Since life is short, and Sunny is aware that he can’t live his dream of going to Bangkok and get a body massage by a foreigner, he coaxes his friends to go to Goa instead. The narrative turns out to be a road film with abundant adventurous and thrilling events
The end of the world is hardly a rare subject in films. But writer-director Jaideep Chopra approaches this subject in a rather simplistic manner. The seriousness of doomsday seems to be lacking in the cinematic universe.
The script is lazily crafted and the plot lacks momentum and the solemnity of the subject as it focuses more on moralising than on the impending disaster.
The potent messages, like “be happy, by thinking and spending every day as the last day of your life” and “enjoy the present and not ruin it by thinking of the future”, though an ideal voice for introspection, seem rather staid and juvenile in today’s scenario.

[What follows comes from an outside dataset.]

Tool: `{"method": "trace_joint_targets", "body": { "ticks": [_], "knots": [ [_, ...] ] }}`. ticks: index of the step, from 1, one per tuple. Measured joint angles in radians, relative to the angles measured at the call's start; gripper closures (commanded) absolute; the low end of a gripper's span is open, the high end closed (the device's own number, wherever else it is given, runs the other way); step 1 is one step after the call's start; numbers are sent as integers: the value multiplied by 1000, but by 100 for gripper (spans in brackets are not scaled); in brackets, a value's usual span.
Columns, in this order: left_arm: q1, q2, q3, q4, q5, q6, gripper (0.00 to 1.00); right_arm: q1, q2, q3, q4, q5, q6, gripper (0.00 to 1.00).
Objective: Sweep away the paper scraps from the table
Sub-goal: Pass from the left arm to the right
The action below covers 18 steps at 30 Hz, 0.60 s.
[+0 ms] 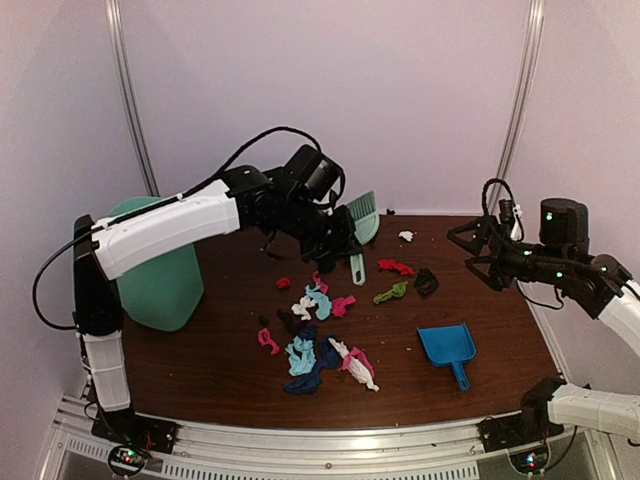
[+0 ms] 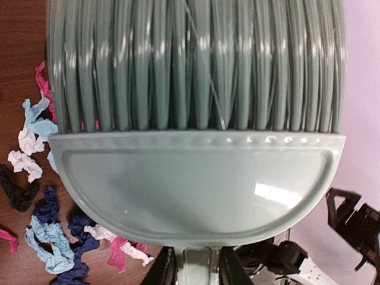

The gags and humour are sprinkled all through the plot and the messages at the end are dumped down on the audience in a tad amateurish manner.
On the performance front, Divyendu Sharma as Sunny, the comedian Kiku Sharma as Assianand, Harshad Chopra as Rahul and Priya Banerjee, all deliver rather competently.
Tom Alter as Dr. Bhabha, Narendra Jha as the inspector and Rahul Roy as Don D’Costa are all wasted in miniscule underwritten roles.
Overall, with moderate production values the film is worth your ticket money if you have nothing better to do.